GOAL OF THE EXERCISE
The answer should consist of every line in the material below that has the word "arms".

==================================================

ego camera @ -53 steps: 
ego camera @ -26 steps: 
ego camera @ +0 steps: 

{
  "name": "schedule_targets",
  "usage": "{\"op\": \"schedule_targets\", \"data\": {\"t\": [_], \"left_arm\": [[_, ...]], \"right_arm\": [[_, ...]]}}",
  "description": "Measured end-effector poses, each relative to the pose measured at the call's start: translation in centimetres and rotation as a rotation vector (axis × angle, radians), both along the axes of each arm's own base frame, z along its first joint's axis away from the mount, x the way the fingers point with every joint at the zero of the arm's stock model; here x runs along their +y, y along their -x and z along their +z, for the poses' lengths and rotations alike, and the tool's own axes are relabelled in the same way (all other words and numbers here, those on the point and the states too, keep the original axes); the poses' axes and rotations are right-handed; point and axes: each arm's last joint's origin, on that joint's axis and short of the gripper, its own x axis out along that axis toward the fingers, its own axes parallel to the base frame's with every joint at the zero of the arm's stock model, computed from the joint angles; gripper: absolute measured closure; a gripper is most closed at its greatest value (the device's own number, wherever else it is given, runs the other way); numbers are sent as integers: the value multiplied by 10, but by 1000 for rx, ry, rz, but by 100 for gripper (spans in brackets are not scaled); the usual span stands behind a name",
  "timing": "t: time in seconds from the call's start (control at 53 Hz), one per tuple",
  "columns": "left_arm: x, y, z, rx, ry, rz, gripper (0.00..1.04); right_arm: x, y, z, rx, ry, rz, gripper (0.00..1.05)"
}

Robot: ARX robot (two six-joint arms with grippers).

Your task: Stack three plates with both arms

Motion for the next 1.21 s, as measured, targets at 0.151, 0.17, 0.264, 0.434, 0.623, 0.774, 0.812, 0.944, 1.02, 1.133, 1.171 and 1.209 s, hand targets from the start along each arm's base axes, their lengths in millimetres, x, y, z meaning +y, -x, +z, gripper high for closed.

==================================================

ANSWER
Robot: ARX robot (two six-joint arms with grippers).
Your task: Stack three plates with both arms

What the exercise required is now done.